I have an open issue about this on the NHSX open code policy repo. My work involves using data that comes from off the shelf databases, and the code that we write quite naturally includes database schemata and variable names. The guidance from gov.uk is very clear:

You should keep some data and code closed, including:

keys and credentials

algorithms used to detect fraud

unreleased policy

[…]

You should open all other code. This includes:

configuration code

database schema

security-enforcing code

Nonetheless, I do not have permission to publish anything that implies the structure or even the variable names of any of the databases that we work with. This makes publishing some of our best code difficult or impossible. There are two objections given:

Publishing table names is a security risk
The database vendors own the “IP” of the schema and even the variable names and we are therefore not permitted to publish this information.

I have asked a vendor about this second issue and they refuse to talk to me. They will only talk to my Trust’s representative; my Trust refuses to ask them for this information.

I desperately need crystal clear guidance on the legal and technical aspects of this issue from inside the NHS so I can win this argument once and for all. NHSX’s open code guidance is great but as the linked issue makes clear it does not currently have anything to say on this issue. Hopefully it will in the future.

Software licensing #

There is a section addressing “myths” about open working in the section on open working and it is very welcome and sensible. There is quite a large issue lurking beneath the surface which I would like to highlight. The report reads:

Adopting open working practices does not mean other countries or industry can exploit intellectual property created with state funds: there should be a robust and thoughtful exceptions framework to impose commercial licenses or restrictions on review and (separately) re-use of publicly funded code, where this is actively helpful; but this closed approach should be used in a planned and deliberate fashion, where it meets national strategic objectives, not as the unplanned default approach

I have heard this objection to open code many times, and have tried to address it where I can. On the face of it it seems very sensible: share the code with, say the NHS, and exploit the code commercially where it can be exploited commercially. The original text is not entirely clear but I am assuming that they are referring to dual licensing of code. I have filed an issue on NHSX’s open code guidance on this subject. I am no expert but I am dubious as to whether the benefits of dual licensing code can be realised in the NHS. It’s a notoriously tricky area and my fear is that dual licensing will

a) scare off people who would otherwise have contributed, because they don’t work in an organisation which can use a free licence and so would have to pay to use a project they themselves contributed to

b) will not produce anywhere near the revenue to make all the administration worthwhile- companies which can’t use a free licence will either just reimplement the code themselves or just use a truly free alternative.
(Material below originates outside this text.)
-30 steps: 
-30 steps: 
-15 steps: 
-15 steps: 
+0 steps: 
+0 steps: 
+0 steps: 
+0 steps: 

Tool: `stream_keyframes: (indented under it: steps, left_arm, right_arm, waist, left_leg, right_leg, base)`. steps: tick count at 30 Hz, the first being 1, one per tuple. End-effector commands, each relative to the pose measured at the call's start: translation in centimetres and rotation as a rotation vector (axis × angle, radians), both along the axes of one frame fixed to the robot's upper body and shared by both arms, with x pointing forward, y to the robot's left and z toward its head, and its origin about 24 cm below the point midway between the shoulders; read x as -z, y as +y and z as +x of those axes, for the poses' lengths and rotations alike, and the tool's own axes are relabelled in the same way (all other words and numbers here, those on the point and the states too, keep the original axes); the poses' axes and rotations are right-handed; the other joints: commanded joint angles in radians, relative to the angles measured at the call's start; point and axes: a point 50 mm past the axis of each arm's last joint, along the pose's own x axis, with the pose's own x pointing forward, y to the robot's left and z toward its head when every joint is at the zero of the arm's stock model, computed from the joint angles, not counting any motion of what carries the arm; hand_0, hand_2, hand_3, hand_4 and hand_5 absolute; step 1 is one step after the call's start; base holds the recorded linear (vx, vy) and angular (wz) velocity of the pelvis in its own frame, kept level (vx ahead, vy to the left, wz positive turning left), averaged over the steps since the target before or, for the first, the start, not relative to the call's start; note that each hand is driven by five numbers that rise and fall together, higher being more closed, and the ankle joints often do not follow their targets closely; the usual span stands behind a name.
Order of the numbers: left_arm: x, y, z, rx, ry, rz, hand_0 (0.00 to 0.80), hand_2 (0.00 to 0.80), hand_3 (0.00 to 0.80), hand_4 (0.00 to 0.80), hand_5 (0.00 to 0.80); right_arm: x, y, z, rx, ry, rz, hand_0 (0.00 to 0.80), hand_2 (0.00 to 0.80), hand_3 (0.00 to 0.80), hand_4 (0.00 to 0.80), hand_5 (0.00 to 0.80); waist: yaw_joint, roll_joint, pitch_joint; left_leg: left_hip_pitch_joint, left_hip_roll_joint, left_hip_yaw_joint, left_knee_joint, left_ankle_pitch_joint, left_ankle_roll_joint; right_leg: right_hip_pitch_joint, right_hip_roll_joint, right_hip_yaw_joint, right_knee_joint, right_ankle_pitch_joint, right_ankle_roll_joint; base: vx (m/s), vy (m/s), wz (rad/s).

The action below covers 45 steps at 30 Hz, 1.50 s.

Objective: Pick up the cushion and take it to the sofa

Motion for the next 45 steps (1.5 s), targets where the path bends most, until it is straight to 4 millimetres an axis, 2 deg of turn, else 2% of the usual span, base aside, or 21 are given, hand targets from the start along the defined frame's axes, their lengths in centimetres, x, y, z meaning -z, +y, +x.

Security and information governance #

The “platforms” section of Barriers to RAP in Open working rather states “It is reasonable for local IT teams to be cautious, especially for more versatile tools such as Python, and especially when staff are working with more sensitive data”, but gives no further details.

It is unclear what the intention of this statement is. What is caution in this case? Not allowing installation at all? And what is covered other than Python? R? Julia? JavaScript? What qualifies as “sensitive data”? Any row level data at all?
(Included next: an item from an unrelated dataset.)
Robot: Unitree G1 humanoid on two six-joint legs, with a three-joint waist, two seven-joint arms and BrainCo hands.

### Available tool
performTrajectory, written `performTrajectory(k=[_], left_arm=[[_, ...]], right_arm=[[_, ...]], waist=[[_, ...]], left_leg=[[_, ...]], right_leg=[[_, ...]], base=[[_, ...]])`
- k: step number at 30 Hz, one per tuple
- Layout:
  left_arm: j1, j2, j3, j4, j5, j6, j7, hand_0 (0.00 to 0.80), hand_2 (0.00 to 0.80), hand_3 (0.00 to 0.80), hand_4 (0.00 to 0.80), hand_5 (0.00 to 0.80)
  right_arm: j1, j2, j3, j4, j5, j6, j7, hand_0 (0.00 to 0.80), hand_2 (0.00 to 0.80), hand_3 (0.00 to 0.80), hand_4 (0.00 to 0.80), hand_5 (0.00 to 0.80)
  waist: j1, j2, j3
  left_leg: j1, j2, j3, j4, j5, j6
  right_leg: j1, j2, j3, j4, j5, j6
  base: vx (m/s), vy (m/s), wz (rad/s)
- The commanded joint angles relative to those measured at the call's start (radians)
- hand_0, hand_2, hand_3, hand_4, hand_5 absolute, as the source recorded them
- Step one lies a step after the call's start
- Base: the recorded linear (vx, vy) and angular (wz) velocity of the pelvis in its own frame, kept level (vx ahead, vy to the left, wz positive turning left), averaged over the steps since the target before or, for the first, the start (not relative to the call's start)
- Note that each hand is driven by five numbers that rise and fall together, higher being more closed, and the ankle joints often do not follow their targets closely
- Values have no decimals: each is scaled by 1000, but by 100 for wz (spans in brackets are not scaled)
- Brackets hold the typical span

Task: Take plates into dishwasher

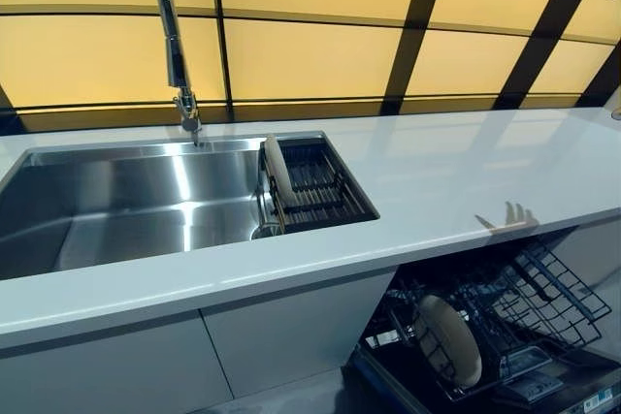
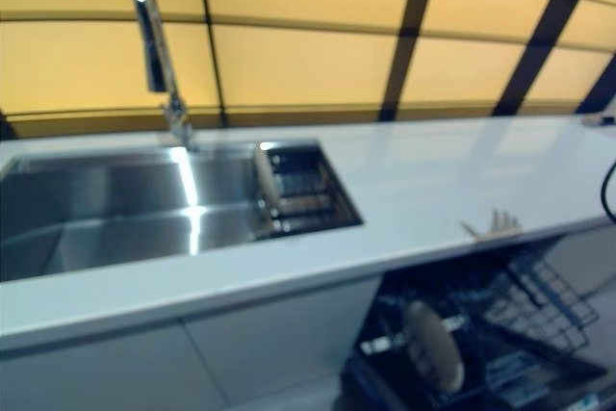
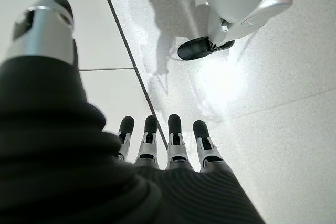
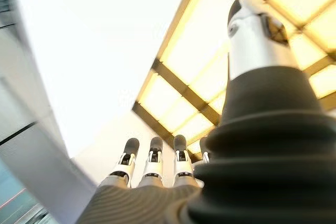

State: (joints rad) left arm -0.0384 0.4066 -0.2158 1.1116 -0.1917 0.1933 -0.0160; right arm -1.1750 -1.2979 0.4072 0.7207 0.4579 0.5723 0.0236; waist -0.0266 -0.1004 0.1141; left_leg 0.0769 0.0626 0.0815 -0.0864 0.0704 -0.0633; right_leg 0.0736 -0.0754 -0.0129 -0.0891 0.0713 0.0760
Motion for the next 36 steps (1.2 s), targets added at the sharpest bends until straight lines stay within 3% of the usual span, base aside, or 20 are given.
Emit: performTrajectory(k=[1, 14, 26, 36], left_arm=[[-6, 36, -43, 29, -18, -15, 26, 0, 0, 0, 0, 0], [-38, 10, -52, 4, -8, 36, 28, 0, 0, 0, 0, 0], [-66, -11, -59, -15, -26, 92, 35, 0, 0, 0, 0, 0], [-94, -33, -63, -12, -77, 153, 63, 0, 0, 0, 0, 0]], right_arm=[[-120, 6, 75, -13, 56, -47, -54, 0, 0, 0, 0, 0], [-80, 352, 34, -168, 80, 10, -129, 0, 0, 0, 0, 0], [-24, 555, 53, -178, 75, 46, -161, 0, 0, 0, 0, 0], [-11, 652, 61, -168, 79, 68, -196, 0, 0, 0, 0, 0]], waist=[[45, -37, -39], [102, -13, -28], [136, 10, -19], [145, 26, -12]], left_leg=[[26, -35, -40, -1, -74, 32], [23, -52, -75, -1, -69, 31], [20, -64, -100, -1, -67, 36], [13, -68, -112, -1, -59, 36]], right_leg=[[-21, -25, -19, 5, 36, 55], [-6, -47, -65, 2, 31, 48], [4, -61, -97, 2, 29, 49], [6, -69, -108, 2, 29, 50]], base=[[1, -15, 8], [-2, 20, 9], [3, 31, 12], [10, 42, 6]])
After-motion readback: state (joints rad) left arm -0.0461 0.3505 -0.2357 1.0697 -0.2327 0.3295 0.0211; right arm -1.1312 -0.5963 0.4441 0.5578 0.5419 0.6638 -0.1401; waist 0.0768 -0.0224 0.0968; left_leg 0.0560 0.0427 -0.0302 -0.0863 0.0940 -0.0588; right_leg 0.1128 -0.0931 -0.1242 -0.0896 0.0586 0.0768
Interpreted literally this statement appears to mean “Python should never be used to interact with row level patient data on a computer issued by a typical NHS organisation [such as a provider trust]”. I don’t think that can possibly be the intention (?) but I’m not clear.
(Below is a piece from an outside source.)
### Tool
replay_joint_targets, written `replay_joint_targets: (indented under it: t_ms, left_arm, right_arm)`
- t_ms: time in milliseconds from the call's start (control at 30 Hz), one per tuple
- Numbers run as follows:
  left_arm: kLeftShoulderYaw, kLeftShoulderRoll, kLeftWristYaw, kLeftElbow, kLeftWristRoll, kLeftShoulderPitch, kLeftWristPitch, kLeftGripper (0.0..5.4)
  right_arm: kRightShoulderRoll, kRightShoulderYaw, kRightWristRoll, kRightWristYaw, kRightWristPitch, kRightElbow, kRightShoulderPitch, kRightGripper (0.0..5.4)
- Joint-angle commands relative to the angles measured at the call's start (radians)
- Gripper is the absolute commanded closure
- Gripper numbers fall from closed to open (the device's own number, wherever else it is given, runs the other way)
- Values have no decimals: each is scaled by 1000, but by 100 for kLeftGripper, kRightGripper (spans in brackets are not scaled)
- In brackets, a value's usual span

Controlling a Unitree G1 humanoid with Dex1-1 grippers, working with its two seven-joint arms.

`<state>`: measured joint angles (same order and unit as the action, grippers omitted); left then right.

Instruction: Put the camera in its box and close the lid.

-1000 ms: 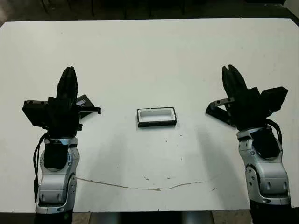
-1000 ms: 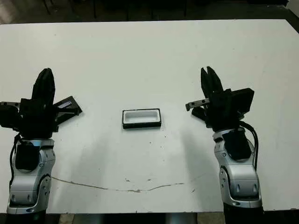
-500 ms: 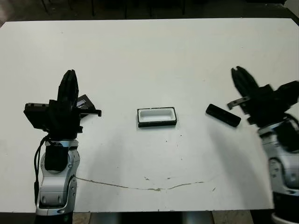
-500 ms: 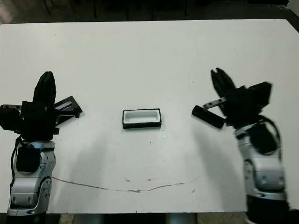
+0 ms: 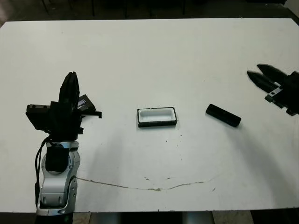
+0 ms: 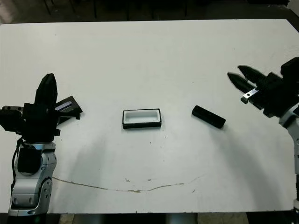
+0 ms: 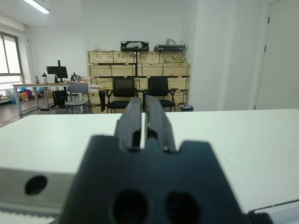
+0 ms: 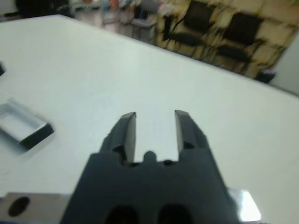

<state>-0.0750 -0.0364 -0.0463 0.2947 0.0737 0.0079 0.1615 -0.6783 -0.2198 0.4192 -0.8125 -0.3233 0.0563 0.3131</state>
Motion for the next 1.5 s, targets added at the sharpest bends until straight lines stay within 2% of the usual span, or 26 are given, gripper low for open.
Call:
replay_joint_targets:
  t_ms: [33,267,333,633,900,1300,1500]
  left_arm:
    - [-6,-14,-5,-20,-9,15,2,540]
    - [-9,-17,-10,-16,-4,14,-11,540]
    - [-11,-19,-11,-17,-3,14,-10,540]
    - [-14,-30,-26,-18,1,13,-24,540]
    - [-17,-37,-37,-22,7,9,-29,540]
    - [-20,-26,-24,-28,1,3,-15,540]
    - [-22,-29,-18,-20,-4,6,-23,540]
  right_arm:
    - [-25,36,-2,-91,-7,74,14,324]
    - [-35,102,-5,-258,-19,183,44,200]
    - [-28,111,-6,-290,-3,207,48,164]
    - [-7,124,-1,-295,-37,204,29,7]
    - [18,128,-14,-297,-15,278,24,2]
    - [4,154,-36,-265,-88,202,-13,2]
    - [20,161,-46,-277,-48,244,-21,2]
Regardless, there is a clear need for crystal clear guidance on security and information governance, which will cover things like:

Language (R, Python, Julia, etc.)
Libraries (E.g. The R-based CRAN store of packages is scrutinised by a volunteer team, by contrast Python’s PyPI is not and you can deploy anything you like there)
Docker, Linux, hosting of analytic products (e.g. using Azure or RStudio) in the cloud/ behind the firewall
Should some users be allowed access to software (like Python) that others are not? Should some users have (some) admin privileges on their machine where other users are not given the same privileges?
Is free software intrinsically less safe or trustworthy than paid software? Clearly completely unknown software from an unknown individual or organisation is less trustworthy than R, but how do IT teams learn to make judgements like this when they are not familiar with the software from their work?